What you're asking for is a thread-safe array - one that can be accessed by multiple "threads" of execution at a time. Seeing as you're new to Java, my guess is that your game is not going to be multithreaded, and so if you delete an item in an array, that's going to happen for sure before your next loop runs.
That said, if you really want to, you can add a "monster.dead" boolean function to your array, and set that to true whenever a monster dies. In your loop, then, you'd say:
for( i <- 0 to monsters.length-1)
if (monsters[i].dead == false)
monsters(i).act
Most likely, though, you won't run into this issue.
Edit: just reread your post, and realized that you'll be deleting monsters as your array is running. Remember that each line you execute happens sequentially, so when you remove monsters[i], it will be gone the next time the for loop is evaluated. If you have an array of monsters with 5 monsters in it and you delete the second one, when the loop executes again,
monsters.length - 1
is going to evaluate to 3 now.
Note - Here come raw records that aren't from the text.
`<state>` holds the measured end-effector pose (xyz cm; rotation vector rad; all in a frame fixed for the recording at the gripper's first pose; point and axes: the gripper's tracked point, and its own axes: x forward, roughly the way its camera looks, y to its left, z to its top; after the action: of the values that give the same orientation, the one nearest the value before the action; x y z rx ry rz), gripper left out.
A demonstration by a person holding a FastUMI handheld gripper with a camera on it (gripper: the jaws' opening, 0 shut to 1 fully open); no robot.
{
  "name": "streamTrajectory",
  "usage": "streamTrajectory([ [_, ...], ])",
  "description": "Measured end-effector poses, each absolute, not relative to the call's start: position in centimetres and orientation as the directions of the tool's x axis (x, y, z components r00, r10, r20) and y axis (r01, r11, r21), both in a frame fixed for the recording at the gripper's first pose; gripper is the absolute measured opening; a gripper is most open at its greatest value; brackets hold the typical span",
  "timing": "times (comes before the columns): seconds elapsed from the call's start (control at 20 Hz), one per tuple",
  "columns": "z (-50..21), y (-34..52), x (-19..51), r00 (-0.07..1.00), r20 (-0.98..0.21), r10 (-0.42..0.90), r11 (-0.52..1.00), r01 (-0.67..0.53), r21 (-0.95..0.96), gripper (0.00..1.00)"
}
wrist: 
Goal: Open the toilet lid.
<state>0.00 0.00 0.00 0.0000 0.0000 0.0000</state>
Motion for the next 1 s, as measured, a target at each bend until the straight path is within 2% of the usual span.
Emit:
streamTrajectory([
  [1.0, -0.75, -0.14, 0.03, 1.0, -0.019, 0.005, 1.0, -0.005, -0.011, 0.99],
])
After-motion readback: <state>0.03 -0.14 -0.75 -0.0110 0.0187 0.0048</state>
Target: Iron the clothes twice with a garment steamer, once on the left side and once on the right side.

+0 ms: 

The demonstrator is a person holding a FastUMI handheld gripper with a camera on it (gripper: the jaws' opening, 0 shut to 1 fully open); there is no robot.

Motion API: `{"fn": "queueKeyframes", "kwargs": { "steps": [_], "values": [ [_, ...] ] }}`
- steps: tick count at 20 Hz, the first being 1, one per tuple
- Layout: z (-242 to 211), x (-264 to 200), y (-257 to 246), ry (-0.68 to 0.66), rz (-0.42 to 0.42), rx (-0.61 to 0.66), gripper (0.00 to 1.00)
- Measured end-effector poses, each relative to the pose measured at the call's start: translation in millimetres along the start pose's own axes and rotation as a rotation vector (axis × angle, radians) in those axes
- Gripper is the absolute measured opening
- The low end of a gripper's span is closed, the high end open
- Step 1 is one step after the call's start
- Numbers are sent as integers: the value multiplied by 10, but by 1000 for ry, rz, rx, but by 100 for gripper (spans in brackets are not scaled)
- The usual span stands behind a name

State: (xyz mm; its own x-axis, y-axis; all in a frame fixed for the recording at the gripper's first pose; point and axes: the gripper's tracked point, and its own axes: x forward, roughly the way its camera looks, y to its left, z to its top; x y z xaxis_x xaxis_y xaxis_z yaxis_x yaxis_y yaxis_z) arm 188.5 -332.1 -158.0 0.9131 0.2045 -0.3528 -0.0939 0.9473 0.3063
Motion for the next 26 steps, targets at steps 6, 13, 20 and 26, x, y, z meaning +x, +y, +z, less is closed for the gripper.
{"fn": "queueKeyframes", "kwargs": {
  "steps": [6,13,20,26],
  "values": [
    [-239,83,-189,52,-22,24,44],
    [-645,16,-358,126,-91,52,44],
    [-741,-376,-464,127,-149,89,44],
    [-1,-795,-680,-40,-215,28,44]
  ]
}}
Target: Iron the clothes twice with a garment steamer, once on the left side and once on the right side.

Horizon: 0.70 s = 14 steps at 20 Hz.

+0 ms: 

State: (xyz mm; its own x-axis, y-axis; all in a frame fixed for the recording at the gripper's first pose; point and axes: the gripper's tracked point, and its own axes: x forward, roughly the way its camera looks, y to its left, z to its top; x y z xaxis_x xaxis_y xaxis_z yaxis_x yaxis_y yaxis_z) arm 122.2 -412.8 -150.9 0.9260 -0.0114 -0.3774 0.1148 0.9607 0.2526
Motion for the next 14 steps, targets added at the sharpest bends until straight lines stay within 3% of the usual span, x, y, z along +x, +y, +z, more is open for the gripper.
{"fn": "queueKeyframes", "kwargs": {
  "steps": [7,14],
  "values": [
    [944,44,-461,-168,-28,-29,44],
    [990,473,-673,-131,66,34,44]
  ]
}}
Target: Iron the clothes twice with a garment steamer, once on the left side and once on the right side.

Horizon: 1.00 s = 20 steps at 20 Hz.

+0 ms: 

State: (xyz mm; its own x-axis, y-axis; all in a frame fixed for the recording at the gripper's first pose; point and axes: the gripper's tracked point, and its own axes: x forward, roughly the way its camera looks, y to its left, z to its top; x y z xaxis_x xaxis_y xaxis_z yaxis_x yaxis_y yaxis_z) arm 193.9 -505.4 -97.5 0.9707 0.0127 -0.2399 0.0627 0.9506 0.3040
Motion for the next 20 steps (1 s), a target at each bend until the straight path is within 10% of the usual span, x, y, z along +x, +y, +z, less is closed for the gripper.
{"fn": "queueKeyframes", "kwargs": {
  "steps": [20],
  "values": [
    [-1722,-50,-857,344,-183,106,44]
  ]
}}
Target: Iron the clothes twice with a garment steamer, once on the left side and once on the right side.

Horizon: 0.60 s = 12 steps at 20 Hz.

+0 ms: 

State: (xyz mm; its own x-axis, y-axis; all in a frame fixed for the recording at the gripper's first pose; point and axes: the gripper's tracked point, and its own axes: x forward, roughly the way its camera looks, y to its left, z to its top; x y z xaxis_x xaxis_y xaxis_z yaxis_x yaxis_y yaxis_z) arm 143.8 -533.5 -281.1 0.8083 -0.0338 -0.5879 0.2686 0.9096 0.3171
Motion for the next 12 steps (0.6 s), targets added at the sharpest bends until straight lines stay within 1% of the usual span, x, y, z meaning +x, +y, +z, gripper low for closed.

You'll never run into a moment where you hit a deleted array element.
If you delete an entry in an array, this element would be null.
Therefore you should check every element of your array, e.g.:
for(int i = 0; i <= array.lenght - 1; i++) {
// check null
if(array[i] != null) {
// do stuff
}
}
Hope this helped, have Fun!
make a copy of the original array, and traverse the copy.
if a monster would remove a monster, it would be removed only from the original
Deleting elements from an array while looping over it is generally a horrible idea. What if you delete an element before you reach it in the loop? Should you not actually delete it until the end of the loop, or should you skip over it?
I recommend something more like this:
var monsters = ... initial list of monsters ...
monsters = for (m <- monsters; if m.alive) yield { m.act; m }
Take advantage of yield and if in conjunction with the for loop, which allows you to build a new list.